Not all sparkling wine is champagne — and not all attention is equal

Not all sparkling wine is champagne — and not all attention is equal

If it doesn’t have an eye-gaze in it, it’s not attention.


No-one needs another line about how attention is getting a lot of attention these days. But, were we to track the eyeballs of the sharpest marketers at the biggest brands, we’d surely find that many have been looking long and hard at the possibilities attention technologies present.

This summer, Anheuser-Busch InBev signalled its belief that the media industry is making ‘a directional shift’ towards attention as a key trading metric.

Mars, Diageo, L’Oréal and Reckitt are already among the growing body of brands that sit alongside the brewing giant on the Attention Council, convened in 2020 to develop and promote the measurement of attention as an indicator of audience engagement.

2023 will see the noise around attention continue to grow as publishers and vendors promote their high-attention ad inventory, creative agencies trumpet their attention-grabbing executions and measurement companies push their attentive metrics.

Attention is all around us, and everyone will tell you they know how to grab it, convert it and measure it.

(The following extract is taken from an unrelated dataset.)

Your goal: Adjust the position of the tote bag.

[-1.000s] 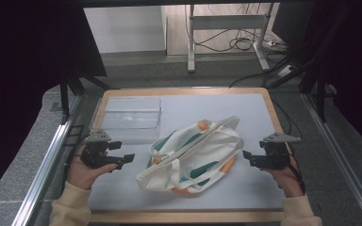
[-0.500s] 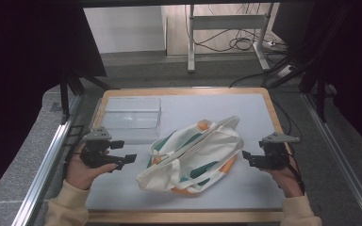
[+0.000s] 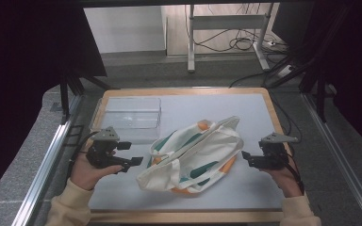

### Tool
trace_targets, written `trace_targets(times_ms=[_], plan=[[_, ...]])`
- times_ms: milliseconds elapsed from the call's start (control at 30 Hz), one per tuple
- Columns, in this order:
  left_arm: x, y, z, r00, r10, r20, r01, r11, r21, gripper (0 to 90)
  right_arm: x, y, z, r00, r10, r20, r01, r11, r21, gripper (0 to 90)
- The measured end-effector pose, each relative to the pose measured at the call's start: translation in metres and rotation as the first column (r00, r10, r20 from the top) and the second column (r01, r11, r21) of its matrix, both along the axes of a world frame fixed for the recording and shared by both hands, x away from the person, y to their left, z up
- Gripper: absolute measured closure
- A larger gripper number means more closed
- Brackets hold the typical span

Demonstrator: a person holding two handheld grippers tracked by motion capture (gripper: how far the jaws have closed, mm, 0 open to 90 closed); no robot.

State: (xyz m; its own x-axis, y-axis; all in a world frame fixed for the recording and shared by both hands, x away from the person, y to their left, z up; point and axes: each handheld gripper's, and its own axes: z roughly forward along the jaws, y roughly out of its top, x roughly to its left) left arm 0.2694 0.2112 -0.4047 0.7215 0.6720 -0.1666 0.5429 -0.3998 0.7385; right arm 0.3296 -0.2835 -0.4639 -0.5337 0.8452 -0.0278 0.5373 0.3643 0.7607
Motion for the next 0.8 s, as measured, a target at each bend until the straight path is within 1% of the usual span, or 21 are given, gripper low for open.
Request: trace_targets(times_ms=[67, 167, 300, 433, 467, 533, 567, 633, 700, 767, 800], plan=[[-0.001, -0.004, -0.001, 0.9999, -0.011, -0.004, 0.011, 0.9999, 0.009, 25.7, 0.0, 0.0, 0.0, 1.0, -0.001, 0.0, 0.001, 1.0, -0.001, 20.7], [-0.002, -0.008, -0.001, 0.9996, -0.028, -0.01, 0.028, 0.9996, 0.003, 25.7, 0.0, 0.0, 0.0, 1.0, -0.002, -0.001, 0.002, 1.0, -0.006, 20.7], [-0.003, -0.013, 0.001, 0.999, -0.043, -0.01, 0.043, 0.999, 0.008, 25.7, 0.0, 0.001, -0.001, 1.0, -0.005, -0.003, 0.005, 0.9999, -0.012, 20.7], [-0.005, -0.023, 0.004, 0.9966, -0.081, -0.011, 0.081, 0.9967, -0.004, 25.9, 0.0, 0.001, -0.001, 1.0, -0.007, -0.005, 0.007, 0.9998, -0.017, 20.7], [-0.006, -0.025, 0.003, 0.9964, -0.084, -0.011, 0.084, 0.9964, 0.001, 26.0, 0.0, 0.001, -0.001, 0.9999, -0.011, -0.005, 0.01, 0.9997, -0.023, 20.7], [-0.006, -0.031, 0.001, 0.9964, -0.084, -0.015, 0.085, 0.9956, 0.04, 26.0, 0.0, 0.0, -0.002, 0.9999, -0.013, -0.004, 0.013, 0.9996, -0.026, 20.7], [-0.006, -0.034, 0.0, 0.9958, -0.089, -0.018, 0.09, 0.9948, 0.047, 25.9, 0.001, 0.0, -0.002, 0.9999, -0.014, -0.005, 0.014, 0.9995, -0.028, 20.7], [-0.007, -0.037, 0.001, 0.9943, -0.104, -0.024, 0.105, 0.9937, 0.039, 25.9, 0.001, -0.001, -0.002, 0.9996, -0.025, -0.01, 0.025, 0.9993, -0.029, 20.7], [-0.009, -0.04, 0.002, 0.9927, -0.119, -0.022, 0.119, 0.9924, 0.031, 26.1, 0.001, -0.001, -0.002, 0.9995, -0.029, -0.011, 0.029, 0.999, -0.034, 20.7], [-0.011, -0.043, 0.003, 0.9909, -0.133, -0.021, 0.134, 0.9905, 0.031, 26.6, 0.0, 0.0, -0.002, 0.9995, -0.032, 0.004, 0.032, 0.9983, -0.049, 20.8], [-0.012, -0.046, 0.002, 0.9899, -0.14, -0.025, 0.141, 0.9894, 0.035, 26.6, 0.0, 0.0, -0.002, 0.9995, -0.032, 0.004, 0.032, 0.9983, -0.049, 20.8]])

But when all of these different organisations use the word attention, are they all talking about the same thing? Is it visual, or aural? Does it use any sort of human input, or does it rely on proxy metrics? And who is defining all of this? 

Pure proxy attention: a recipe for a headache

Attention is a lot like sparkling wine: it comes in many different varieties; it is created in many places with many different processes; and it covers a huge range, from poor to outstanding.

And while you may find some interesting and pleasing cheaper varieties, only the fizz that comes from the Champagne region gets to be called champagne.

Likewise, at one end of the attention spectrum we have what we call pure proxy-based approaches, which use existing metrics or signals such as viewability or time in view to infer that attention has occurred.

The argument goes something like, ‘well, if this ad was up there on the screen for x seconds then the consumer clearly chose for that to occur, and that surely counts as attention’.

Some of these approaches are quite advanced, combining a number of proxy metrics in clever ways. But here’s the problem: at the end of all that, we still don’t know if the person actually looked at that ad.

If we’re continuing the sparkling wine analogy, this approach is the dreaded $5 spumante — exciting enough at the time and maybe it goes down okay, but it’s likely to leave you hungover and wishing you’d looked to see whether there was anything a bit nicer on offer.

Gaze-based attention is the good stuff

At the other end of the spectrum, we have panel-based eye-tracking approaches.

Provided the accuracy of the eye-tracking tech is where it needs to be (this, by the way, is another area where nuance is critical), then this gaze-based approach is a much more pure and reliable way to know attention has occurred. If this was a sparkling wine — well, it would be champagne.

The challenge, of course, is scale — there is simply no panel big enough to reliably handle all the variety on the internet: ad formats, ad lengths, websites, players, audiences and different contexts all create so many permutations that it’s not feasible to observe them all.

This is why some companies, including ourselves, take data from eye-gaze panels and use it to build predictive models for attention to scale the ‘deterministic’ eye-gaze data out in a ‘probabilistic’ way. And to complicate matters, these predictive models use eye-tracking data combined with (you guessed it) the same types of ingredients that we just called Spumante. 

So what’s up there? Well, both sorts of approaches (pure proxy and eye-gaze based) are trying to claim attention occurred. But only the approach with real eye-gaze data in it can actually prove it. 

In data science terms this is called ground truth. And without that, it’s all just speculation and inference.

Choose attention, but choose carefully

The science of attention is complex, which is one reason why the current generic conversation around attention doesn’t always provide brands with the nuance they need to begin working towards meaningful results.

What’s more, some marketers may be waiting for industry standardisation before using attention metrics, and due to the sheer diversity of attention types and methodologies, that might not be as straightforward as it sounds.

In the meantime, brands who are keen to proceed along the attention path, as we believe all smart brands should, need to be sceptical consumers in their own right, trusting only those providers who use robust gaze-based methodologies.

A lot of companies out there are already sticking the attention label on their products without actually having proven attention is occurring, and many more will follow. That is the equivalent of our regrettable spumante badging itself as champagne.

So look at the key distinctions. If it’s not from Champagne, it’s not champagne. And — to reduce a complicated new field to a fundamental principle — if it doesn’t have an eye-gaze in it, it’s not attention.

Rob Hall is CEO of marketing technology company Playground xyz.